Wording such as "Employment contract only" or "No benefit recipients" in an ad, in a message, or even over the phone, is written or attestable evidence against you.
What matters is not the source of the income but its amount and its regularity. An invalidity allowance paid for eight years is, in practice, a steadier income than a temp contract. The law asks you to assess the ability to pay, not to sort people by how they earn their living.
3. What you may legitimately assess
Three things, and they are enough:
Solvency
You may ask for the amount of the candidate's financial resources and supporting evidence. The usual market benchmark — that rent including charges should not exceed about one third of the household's net income — is a practice, not a rule of law. It has no binding force, and it must be used as an indicator, not as an automatic filter.
Why that nuance is essential: applied mechanically, a rigid ratio produces what the law calls indirect discrimination. An apparently neutral criterion that systematically disadvantages a protected group (single-parent families, disabled people, benefit recipients) is unlawful unless it is objectively justified and proportionate.
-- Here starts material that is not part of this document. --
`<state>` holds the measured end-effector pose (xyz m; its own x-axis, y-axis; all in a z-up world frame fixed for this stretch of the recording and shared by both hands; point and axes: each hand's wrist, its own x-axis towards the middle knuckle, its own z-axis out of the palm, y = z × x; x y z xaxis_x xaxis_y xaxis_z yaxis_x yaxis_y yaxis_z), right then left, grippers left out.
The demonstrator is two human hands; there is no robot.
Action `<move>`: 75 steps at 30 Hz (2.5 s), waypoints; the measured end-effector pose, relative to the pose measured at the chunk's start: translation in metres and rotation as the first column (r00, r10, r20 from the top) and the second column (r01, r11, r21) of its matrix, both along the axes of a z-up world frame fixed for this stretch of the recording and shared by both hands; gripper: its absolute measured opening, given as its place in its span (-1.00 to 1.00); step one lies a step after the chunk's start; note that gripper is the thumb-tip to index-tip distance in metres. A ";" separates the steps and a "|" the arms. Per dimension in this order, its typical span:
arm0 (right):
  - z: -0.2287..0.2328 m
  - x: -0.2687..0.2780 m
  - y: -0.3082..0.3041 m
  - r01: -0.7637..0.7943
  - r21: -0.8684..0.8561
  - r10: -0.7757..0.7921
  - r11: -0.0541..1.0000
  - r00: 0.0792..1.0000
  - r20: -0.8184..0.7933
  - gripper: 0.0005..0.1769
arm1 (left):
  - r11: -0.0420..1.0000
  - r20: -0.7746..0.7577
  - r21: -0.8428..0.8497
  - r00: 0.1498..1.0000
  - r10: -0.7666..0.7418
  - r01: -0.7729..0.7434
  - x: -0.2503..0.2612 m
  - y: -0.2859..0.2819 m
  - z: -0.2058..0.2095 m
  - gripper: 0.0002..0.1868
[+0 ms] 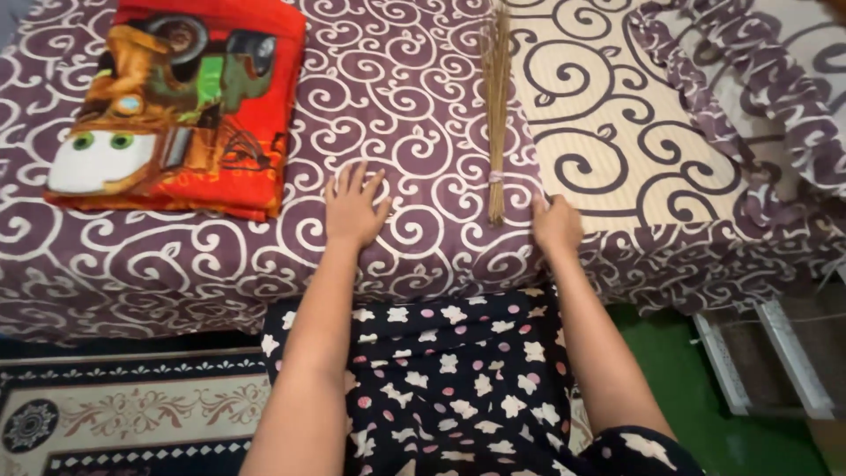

A household on 2,400 € that has paid 850 € for six years without incident is, in reality, a better risk than an executive on 3,500 € still in their probation period.
Stability
Seniority in the job or in the income source, regularity of payments, length of previous tenancies. Again: stability is observed, not inferred from a status.
References
You may ask for references from previous landlords or a certificate of good end of tenancy. Contact them — with the candidate's consent. A three-minute conversation with the previous landlord teaches you more than ten documents.
4. What you may NOT ask for
All three Regions restrict the list of information a landlord may request at the application stage. The lists are not word-for-word identical, but the spirit is the same: strictly what is needed to identify the candidate and assess their ability to pay. Check the exact list applicable in your Region — Brussels in particular wrote it into the Housing Code.
Beyond that list, you do not ask for:
- a criminal record extract;
- medical information, a health certificate, the existence of a disability;
- information about pregnancy or plans to have children;
- origin, nationality beyond what identification requires, a photograph;
- religious, political or trade-union affiliation;
- a CPAS/OCMW certificate used to spot benefit recipients;
- a breakdown of spending or complete bank statements;
- the reason for a move or for a separation.
And remember the GDPR: keep only what is necessary, for as long as it is necessary. The files of unsuccessful candidates are deleted once the property is allocated. Do not keep photocopies of ID cards "just in case".
5. Documenting a refusal: your best protection
You are not legally required to give reasons for your refusal. But — and this is decisive — in discrimination matters the burden of proof is shared: if the candidate produces facts giving rise to a presumption of discrimination (figures, a witness, a situation test, a clumsy message), it is for you to prove that your decision rested on a lawful ground. In practice that flips the burden: whoever documented nothing is the one who loses.
Hence the method:
The sanctions are not theoretical: the 2007 Act provides for lump-sum compensation (outside employment relations the order of magnitude in the text is a few hundred euros, increased in certain cases), an injunction action before the president of the court, and, depending on the Region, administrative fines. Some Regions also run situation tests (test applications or mystery calls). As the amounts and procedures have been amended several times, check the current state of the law with Unia or the Institute for the Equality of Women and Men.
6. How Domilinko handles it
The product is built exactly along that line — and it does not cross it.
- The tenant builds a reusable file: income, guarantor, household composition, supporting documents. They fill it in once and send it as often as needed.
- When they apply, the file is frozen into a dated snapshot. A later update to their profile does not rewrite an application already sent. You assess every candidate on comparable evidence, as at the same date: exactly what you will need if your decision is ever challenged.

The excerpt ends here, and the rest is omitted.